Le CODETRAS a été constitué en 2002 par des militants associatifs, des syndicalistes et des chercheurs révoltés par ce déséquilibre structurel absolu entre, d’une part, les travailleurs saisonniers étrangers et, d’autre part, les exploiteurs agricoles et leurs complices.
Après trois années d’existence, le Collectif a décidé de porter à la connaissance du public certaines des situations individuelles et collectives dont il a été saisi comme autant d’illustrations des ravages de la loi de la jungle qui régit l’agriculture intensive des Bouches-du-Rhône.
Il s’agit donc d’un premier livre noir qui vise d’abord à faire partager notre indignation devant l’injustice organisée en système avec le concours des pouvoirs publics.

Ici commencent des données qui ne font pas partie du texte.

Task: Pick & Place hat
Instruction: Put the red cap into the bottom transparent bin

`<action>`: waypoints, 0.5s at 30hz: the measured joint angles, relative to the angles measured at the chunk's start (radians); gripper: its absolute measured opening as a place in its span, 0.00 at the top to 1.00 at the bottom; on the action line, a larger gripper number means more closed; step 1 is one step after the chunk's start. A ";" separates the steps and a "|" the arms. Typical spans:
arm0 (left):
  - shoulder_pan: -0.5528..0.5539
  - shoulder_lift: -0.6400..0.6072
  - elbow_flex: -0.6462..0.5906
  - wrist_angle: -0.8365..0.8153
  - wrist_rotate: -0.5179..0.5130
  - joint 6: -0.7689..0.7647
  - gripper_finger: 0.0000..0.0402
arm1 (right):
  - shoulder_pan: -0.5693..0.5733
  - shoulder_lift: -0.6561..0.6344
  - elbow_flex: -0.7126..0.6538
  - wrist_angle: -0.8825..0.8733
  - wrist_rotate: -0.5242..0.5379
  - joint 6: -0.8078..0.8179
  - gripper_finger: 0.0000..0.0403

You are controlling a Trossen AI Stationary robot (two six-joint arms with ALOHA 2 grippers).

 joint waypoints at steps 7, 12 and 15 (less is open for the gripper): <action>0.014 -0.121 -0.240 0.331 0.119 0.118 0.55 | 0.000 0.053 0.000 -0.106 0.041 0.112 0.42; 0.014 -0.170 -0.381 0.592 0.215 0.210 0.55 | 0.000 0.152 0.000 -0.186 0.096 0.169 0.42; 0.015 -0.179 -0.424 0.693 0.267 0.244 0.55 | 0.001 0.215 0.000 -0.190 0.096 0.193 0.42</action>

Mais ce livre est également teinté d’espoir car ces situations sont aussi des exemples d’insoumission libératrice et d’une étonnante confiance dans les institutions garantes de l’Etat de droit.
D’où une seconde visée : susciter l’engagement de la société civile pour qu’elle interpelle ces institutions et soit vigilante sur leur fonctionnement afin que les « omis » soient enfin respectés et leur confiance justifiée « au nom du peuple français ».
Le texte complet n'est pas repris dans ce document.